Wednesday, April 25, 2007

Silver and Gold

What is it that we are searching for? What is that thing that will, we believe, enrich us? There is something, of that I am certain. It is the thing that will make a poor man rich; that can, when properly applied, save millions from desperate situations. It can put a spring in your step and make you feel fashionable. It can dress you up and fill you up. It is the foundation upon which so much of this world is built.

Lets face it, we don't want to admit it, but it is true. It is elusive and requires a lot of work to acquire. But once we have it, it grows. It works for you. What you have becomes exponentially greater. It spins the world on its axis and is involved in almost every human interaction. Its presence or absence is keenly felt - we can tell the haves from the have-nots. In this, the rich truly get richer and the poor, poorer.

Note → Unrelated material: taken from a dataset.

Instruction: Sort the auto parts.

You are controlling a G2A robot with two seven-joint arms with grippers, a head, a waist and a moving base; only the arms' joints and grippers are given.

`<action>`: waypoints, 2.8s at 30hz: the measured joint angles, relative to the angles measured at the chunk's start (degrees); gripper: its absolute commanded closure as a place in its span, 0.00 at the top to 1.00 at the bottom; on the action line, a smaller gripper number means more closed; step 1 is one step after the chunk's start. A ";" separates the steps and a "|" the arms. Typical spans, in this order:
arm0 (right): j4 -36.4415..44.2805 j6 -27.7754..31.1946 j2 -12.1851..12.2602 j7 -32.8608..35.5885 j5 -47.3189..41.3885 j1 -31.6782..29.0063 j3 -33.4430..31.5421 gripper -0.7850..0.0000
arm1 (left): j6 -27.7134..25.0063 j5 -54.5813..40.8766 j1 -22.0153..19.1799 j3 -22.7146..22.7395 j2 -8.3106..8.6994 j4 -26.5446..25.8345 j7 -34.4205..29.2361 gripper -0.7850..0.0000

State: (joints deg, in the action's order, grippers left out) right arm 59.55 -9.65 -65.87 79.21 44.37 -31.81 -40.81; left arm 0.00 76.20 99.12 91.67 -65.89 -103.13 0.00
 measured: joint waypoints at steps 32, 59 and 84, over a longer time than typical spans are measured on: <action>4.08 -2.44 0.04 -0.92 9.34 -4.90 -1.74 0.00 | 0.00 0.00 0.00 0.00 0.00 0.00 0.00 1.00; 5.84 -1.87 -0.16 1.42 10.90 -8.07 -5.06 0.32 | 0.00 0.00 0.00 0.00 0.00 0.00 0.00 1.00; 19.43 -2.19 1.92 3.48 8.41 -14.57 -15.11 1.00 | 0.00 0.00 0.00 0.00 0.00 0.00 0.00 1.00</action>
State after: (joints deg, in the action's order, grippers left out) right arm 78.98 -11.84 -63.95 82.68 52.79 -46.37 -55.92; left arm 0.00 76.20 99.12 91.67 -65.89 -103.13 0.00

When you have this thing, people covet it. They want to steal it from you. They want you to be poor, just as they are. They hate to see you have it, but they can't stand it if you just give it away. What is it, this thing that people can generate, share, give, steal, covet and work to destroy?

Silver and Gold.

The Silver of Hope and the Gold of Faith.

Obvious, wasn't it.

Bit over done on my part, but true none the less. Sorry for all the saccharine "feel-goodness," but there it is.

I could always use a donation, if you've some to share. And unlike money, the more you give the more you find you have.
To paraphrase a line from Lost: You've been so busy running from things that you don't see what you're running toward. I know I've not gotten the quote exactly as presented on the show, but this is close enough. I won't bore you with details if you don't watch the show, but I have to wonder if Desmond would have done the things he did if he knew he would end up on the island. I guess the question answers itself, since he did pay attention to what he was going toward later in the show and made a very difficult (for him) choice.

The larger, unanswerable, question is how many of us would stop running if we knew what we were headed for? The future is unknowable, but not "unguessable." The trouble, as I see it today, is that there are so many independent and dependant variables that it is really difficult to know where the path will lead. Do we simply stop running? Does that imply loss of forward motion? I don't think it does (imply loss of forward motion). If we stop running and deal with our problems, perhaps we can make greater forward progress. Sometimes, of course, it is prudent to run from some problems, lest the lion devour us. I have to ask myself if I am running from something, and if so, what.

Friday, April 06, 2007

"How did we get it so wrong?"

This was one of the questions the preacher asked last Sunday, Palm Sunday. He was discussing what the people had thought would be and how different the reality of Christ actually was.

"He came to bring relationship."

Another main point of the sermon.

"...they were one week from the curtain in the Temple being torn."

These statements, when taken together, made me think. Yes, obviously, I was thinking about the sermon and about Palm Sunday, but also about life in general. There are many times in my life when I have had to ask how I had gotten it so wrong. My current relationship is one. How could I have been going on blindly and not see the truth? I think we see what we want to see; we see what we hope to see. It is painful to admit that sometimes the true plan of God is so much different than anything we see or hope for. We go about our lives not knowing that tremendous events may be taking place and the culmination of those events may happen quite soon. The people certainly did not expect the Temple curtain to be torn and God's sacrifice to be made in a weeks time. They wanted a conquering hero - or so I have been taught. Christ came, He was a conquering hero, but not in the way he was expected. I want and expect a certain outcome from God - what if what He has planned is so radically different from my earthly ideas? Will I be able to meet His expectations? Will I be able to survive the implementation of His plan? Will I have the faith to believe that whatever He has planned is in my best interest? Will I have to spiritual strength to live whatever amount of time I have left without knowing the plan? I mean, what if the plan only culminates at my death or in Heaven? What if there is not an earthly solution? Do I have the faith? I admit, many times I am afraid I do not. The answer lies in the second sentence. If I have a strong relationship with God, with Jesus, then the faith and strength will be there. And that should be my focus. Pray I can maintain my focus.